**Problem description:** Could you please find each line in the records that contains the word "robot" and copy it?

**Data to use:**
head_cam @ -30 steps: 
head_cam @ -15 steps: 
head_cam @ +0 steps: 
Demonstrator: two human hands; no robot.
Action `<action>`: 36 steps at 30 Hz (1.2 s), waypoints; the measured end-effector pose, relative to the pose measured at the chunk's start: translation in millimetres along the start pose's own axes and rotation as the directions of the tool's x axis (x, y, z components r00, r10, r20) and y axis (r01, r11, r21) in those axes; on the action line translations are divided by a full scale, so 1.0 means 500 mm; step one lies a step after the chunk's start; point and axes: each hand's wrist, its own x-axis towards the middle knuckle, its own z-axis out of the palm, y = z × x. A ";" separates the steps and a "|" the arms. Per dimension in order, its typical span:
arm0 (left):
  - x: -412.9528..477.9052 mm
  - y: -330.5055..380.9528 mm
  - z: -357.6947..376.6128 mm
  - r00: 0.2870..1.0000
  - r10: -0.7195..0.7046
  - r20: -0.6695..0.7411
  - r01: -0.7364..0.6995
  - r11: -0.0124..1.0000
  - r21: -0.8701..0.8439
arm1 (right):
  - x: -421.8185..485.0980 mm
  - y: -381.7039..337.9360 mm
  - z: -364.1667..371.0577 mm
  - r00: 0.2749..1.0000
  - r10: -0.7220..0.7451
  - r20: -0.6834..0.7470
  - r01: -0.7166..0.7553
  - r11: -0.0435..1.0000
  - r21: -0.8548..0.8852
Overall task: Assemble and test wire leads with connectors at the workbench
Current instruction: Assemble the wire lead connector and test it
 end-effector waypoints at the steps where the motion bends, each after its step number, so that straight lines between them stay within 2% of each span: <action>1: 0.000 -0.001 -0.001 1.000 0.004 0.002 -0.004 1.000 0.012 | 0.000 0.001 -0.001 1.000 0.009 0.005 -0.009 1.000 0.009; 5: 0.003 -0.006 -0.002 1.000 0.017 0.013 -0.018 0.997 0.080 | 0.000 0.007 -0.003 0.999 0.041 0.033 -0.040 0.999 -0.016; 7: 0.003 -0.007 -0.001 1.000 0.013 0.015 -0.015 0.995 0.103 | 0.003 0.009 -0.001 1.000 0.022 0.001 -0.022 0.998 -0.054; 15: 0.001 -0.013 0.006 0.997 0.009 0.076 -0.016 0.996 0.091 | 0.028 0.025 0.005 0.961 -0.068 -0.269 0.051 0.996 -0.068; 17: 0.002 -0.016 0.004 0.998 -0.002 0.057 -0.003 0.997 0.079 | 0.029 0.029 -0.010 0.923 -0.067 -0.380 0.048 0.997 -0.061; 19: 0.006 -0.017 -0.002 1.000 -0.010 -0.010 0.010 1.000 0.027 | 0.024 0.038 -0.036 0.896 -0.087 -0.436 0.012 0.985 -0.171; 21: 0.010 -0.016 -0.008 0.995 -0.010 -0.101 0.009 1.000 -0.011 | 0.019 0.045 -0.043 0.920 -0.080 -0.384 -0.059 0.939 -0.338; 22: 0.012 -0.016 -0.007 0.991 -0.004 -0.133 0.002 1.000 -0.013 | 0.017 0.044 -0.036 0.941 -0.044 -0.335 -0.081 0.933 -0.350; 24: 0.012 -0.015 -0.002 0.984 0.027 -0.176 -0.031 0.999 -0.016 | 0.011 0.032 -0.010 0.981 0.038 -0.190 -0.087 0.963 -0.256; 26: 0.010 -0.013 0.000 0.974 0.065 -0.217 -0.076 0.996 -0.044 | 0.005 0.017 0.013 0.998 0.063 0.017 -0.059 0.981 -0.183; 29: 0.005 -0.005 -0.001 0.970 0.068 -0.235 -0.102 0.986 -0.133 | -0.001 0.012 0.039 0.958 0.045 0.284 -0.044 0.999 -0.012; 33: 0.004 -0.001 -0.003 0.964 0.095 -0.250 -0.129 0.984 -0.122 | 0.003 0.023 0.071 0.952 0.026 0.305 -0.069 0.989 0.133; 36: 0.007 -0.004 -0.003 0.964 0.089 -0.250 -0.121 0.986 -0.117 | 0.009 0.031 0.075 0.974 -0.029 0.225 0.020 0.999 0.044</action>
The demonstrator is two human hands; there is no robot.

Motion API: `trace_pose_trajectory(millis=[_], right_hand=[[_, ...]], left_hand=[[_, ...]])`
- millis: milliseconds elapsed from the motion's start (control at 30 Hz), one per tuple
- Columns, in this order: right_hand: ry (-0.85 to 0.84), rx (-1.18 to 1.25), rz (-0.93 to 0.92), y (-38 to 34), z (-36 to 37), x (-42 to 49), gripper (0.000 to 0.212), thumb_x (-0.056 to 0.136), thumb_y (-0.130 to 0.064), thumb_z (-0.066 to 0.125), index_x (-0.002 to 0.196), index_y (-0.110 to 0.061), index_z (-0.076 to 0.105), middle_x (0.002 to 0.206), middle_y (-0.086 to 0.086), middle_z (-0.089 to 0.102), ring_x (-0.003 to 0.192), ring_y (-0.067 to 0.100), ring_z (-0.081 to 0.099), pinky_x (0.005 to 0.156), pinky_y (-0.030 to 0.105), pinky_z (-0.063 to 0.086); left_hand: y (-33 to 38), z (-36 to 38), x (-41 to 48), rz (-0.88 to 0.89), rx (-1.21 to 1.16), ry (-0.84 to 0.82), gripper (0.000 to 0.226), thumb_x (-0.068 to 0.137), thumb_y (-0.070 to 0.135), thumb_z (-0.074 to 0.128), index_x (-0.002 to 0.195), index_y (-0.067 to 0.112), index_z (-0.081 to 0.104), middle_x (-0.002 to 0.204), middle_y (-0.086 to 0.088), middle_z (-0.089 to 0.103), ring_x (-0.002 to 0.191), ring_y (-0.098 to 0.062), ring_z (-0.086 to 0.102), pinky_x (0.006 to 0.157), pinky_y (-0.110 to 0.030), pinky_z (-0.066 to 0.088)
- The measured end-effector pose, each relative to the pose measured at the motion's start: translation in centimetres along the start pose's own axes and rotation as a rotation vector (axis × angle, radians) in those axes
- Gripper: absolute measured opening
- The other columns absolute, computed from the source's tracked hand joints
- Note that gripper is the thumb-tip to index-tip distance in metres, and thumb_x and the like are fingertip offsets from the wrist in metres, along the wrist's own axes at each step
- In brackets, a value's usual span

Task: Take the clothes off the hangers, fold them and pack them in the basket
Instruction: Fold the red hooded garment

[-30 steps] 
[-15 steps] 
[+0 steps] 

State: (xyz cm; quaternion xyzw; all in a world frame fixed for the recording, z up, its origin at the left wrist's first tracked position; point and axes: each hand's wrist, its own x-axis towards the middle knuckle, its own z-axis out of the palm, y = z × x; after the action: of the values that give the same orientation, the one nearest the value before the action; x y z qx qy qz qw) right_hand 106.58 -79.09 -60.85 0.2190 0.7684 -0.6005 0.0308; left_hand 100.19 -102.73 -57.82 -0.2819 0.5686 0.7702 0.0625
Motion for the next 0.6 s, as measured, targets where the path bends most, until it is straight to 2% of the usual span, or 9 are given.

**Reply:**
Demonstrator: two human hands; no robot.
The demonstrator is two human hands; there is no robot.

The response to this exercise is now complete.